Dataset extract Start Marker
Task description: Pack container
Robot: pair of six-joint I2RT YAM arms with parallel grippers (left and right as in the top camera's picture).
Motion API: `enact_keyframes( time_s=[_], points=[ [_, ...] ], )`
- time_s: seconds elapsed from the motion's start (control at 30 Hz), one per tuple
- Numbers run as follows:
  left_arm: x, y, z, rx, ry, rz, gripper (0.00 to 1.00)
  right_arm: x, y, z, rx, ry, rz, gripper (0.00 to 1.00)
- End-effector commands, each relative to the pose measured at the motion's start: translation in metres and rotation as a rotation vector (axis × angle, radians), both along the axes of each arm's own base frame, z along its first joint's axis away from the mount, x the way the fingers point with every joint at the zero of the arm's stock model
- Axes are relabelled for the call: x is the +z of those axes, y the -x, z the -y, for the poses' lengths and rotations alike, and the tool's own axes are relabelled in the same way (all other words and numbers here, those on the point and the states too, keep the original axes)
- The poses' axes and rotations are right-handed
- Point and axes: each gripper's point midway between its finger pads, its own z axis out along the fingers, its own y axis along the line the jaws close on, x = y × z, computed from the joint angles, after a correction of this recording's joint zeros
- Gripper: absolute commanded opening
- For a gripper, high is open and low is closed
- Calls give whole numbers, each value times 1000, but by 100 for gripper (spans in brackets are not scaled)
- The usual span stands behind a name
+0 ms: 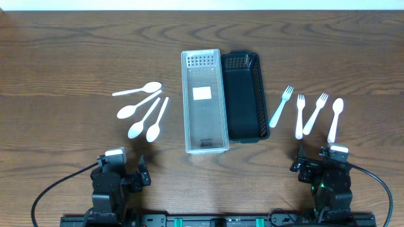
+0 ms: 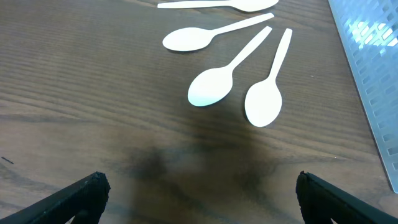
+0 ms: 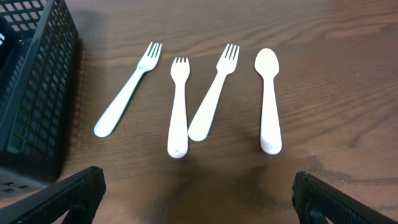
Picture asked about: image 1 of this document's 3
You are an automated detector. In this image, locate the black cable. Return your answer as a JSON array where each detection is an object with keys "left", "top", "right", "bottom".
[
  {"left": 347, "top": 162, "right": 394, "bottom": 227},
  {"left": 30, "top": 161, "right": 99, "bottom": 227}
]

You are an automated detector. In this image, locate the clear plastic mesh basket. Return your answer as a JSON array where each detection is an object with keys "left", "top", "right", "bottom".
[{"left": 181, "top": 49, "right": 230, "bottom": 154}]

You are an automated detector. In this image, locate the pinkish white plastic spoon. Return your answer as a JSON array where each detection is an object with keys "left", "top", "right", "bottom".
[{"left": 327, "top": 98, "right": 343, "bottom": 143}]

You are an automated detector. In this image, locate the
Dataset extract End Marker
» **Assigned task**: Set down each of the records precisely, leaving any pictures behind.

» **Result of this task**:
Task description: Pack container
Robot: pair of six-joint I2RT YAM arms with parallel grippers (left and right as in the top camera's picture).
Motion API: `enact_keyframes( time_s=[_], points=[ [_, ...] ], )`
- time_s: seconds elapsed from the motion's start (control at 30 Hz), one per tuple
- Numbers run as follows:
  left_arm: x, y, z, rx, ry, rz, gripper (0.00 to 1.00)
  right_arm: x, y, z, rx, ry, rz, gripper (0.00 to 1.00)
- End-effector commands, each relative to the pose measured at the motion's start: translation in metres and rotation as a rotation vector (axis × angle, radians), both along the axes of each arm's own base frame, z along its first joint's axis away from the mount, x the way the fingers point with every joint at the zero of the arm's stock model
- Axes are relabelled for the call: x is the +z of those axes, y the -x, z the -y, for the poses' lengths and rotations alike, and the tool's own axes are relabelled in the same way (all other words and numbers here, those on the point and the states too, keep the original axes)
- The poses' axes and rotations are right-handed
- Point and axes: each gripper's point midway between its finger pads, its own z axis out along the fingers, its own y axis along the line the jaws close on, x = y × z, computed from the joint angles, after a correction of this recording's joint zeros
- Gripper: absolute commanded opening
- For a gripper, high is open and low is closed
- Calls give whole numbers, each value times 1000, but by 100 for gripper (spans in brackets are not scaled)
- The usual span stands behind a name
+0 ms: 
+0 ms: 
+0 ms: 
Picture asked about: image 1 of this document's 3
You are an automated detector. In this image, locate the black cable. Return your answer as a JSON array where each detection is an object with keys "left", "top", "right", "bottom".
[
  {"left": 347, "top": 162, "right": 394, "bottom": 227},
  {"left": 30, "top": 161, "right": 99, "bottom": 227}
]

You are an automated detector. In this image, locate the clear plastic mesh basket. Return your answer as a JSON array where each detection is an object with keys "left", "top", "right", "bottom".
[{"left": 181, "top": 49, "right": 230, "bottom": 154}]

You are an automated detector. In this image, locate the pinkish white plastic spoon. Return your answer as a JSON array where each detection is an object with keys "left", "top", "right", "bottom".
[{"left": 327, "top": 98, "right": 343, "bottom": 143}]

You are an automated detector. In this image, locate the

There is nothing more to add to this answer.